Disclosure: I used AI assistance to draft parts of this post, then reviewed and edited it before posting.
I’ve been working on a small project called AI Safety Careers: a curated job board for roles in AI safety, AI governance, policy, evaluations, red teaming, responsible AI, and related frontier AI work.
The reason I started building it is pretty simple: when I was looking through roles in this space, I found that relevant jobs were scattered across a lot of different places — company career pages, general job boards, research orgs, policy institutions, and nonprofit websites. It was also not always obvious which roles were actually relevant to AI safety or governance, and which were just generic AI/ML roles.

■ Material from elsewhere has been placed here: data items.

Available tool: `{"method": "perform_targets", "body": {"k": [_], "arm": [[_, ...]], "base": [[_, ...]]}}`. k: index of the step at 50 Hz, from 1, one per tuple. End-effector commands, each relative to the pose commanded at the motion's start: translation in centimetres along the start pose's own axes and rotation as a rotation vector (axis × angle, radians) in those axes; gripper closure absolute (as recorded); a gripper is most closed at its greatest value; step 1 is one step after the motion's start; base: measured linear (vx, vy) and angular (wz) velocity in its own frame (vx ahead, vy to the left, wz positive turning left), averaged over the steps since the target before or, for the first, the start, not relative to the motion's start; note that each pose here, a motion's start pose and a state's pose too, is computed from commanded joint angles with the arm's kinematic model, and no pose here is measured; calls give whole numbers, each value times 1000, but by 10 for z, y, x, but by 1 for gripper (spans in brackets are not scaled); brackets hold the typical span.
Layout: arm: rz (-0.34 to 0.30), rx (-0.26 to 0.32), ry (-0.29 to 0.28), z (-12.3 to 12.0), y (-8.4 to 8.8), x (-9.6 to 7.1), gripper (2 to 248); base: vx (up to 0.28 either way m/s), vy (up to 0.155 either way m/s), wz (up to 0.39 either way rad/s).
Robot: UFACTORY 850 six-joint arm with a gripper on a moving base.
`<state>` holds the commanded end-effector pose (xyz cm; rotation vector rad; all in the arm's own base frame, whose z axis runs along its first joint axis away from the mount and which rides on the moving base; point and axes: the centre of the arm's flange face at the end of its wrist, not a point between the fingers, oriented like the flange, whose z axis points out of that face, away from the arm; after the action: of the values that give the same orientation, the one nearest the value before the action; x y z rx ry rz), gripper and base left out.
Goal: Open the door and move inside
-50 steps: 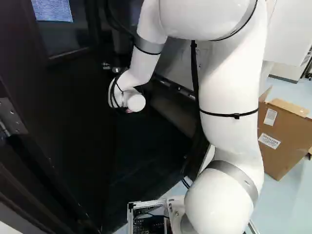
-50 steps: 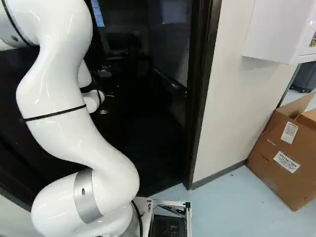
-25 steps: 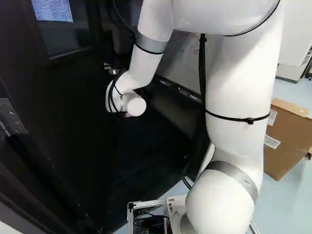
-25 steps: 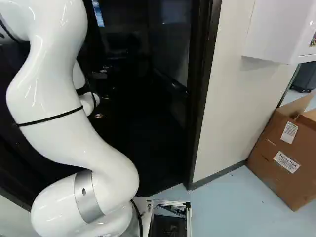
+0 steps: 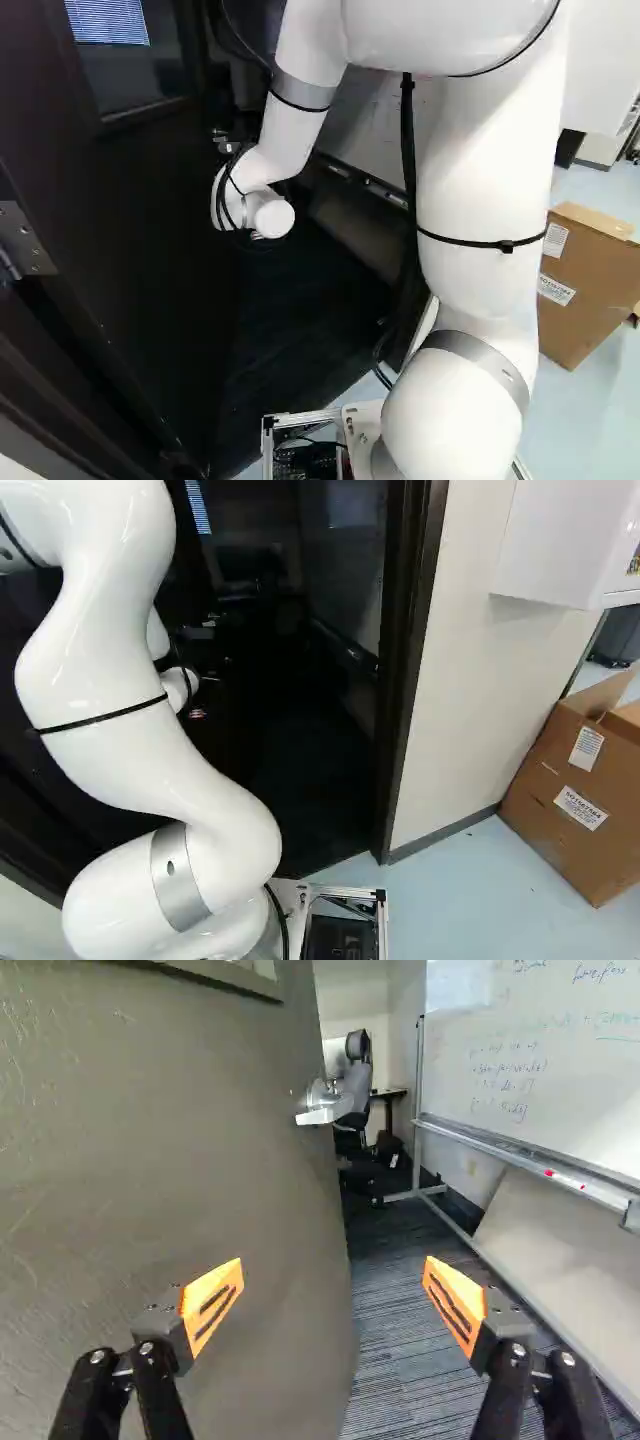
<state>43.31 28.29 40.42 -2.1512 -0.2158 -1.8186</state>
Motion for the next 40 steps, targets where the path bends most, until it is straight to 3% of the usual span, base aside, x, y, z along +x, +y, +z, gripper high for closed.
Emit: {"method": "perform_targets", "body": {"k": [40], "arm": [[47, -23, 19, 46, -32, -4, 3]], "base": [[0, 0, 0]]}}
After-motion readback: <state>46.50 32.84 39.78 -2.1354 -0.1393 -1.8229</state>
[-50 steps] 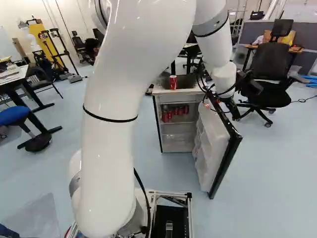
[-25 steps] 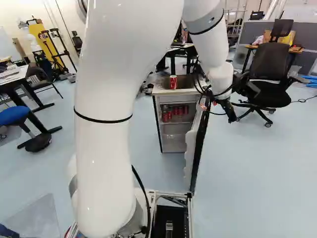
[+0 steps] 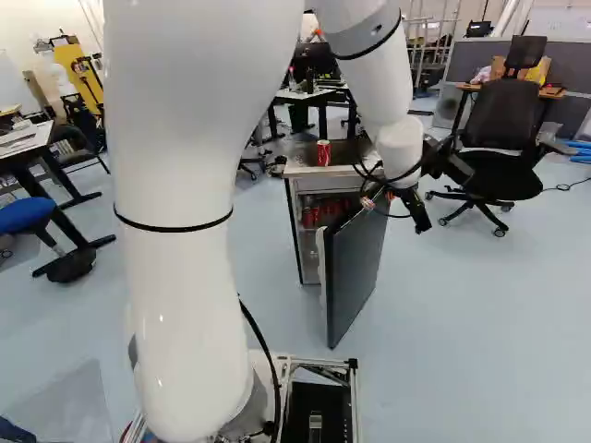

The current version is still early, but it includes:
- a curated job feed
- filters for category, location, remote work, and experience level
- job detail pages
- a weekly newsletter signup
- free job submissions during beta
The part I’m most unsure about is classification. Some roles are clearly in scope, like AI safety researcher, model evaluations engineer, AI governance researcher, or responsible AI policy lead. Others are much more borderline: evals infrastructure, RLHF/data platform roles, model security, trust and safety, compliance, or broader responsible AI operations.
So I’d especially appreciate feedback on a few things:
1. Are the current categories useful?
2. Which organizations should I be tracking?
3. How should borderline roles be handled?
4. What information would help candidates judge whether a role is worth applying to?
5. How can this be useful without adding more noise to the space?
The site is here:
https://aisafetycareers.com
I’m also happy to make the classification approach more transparent if that would be useful.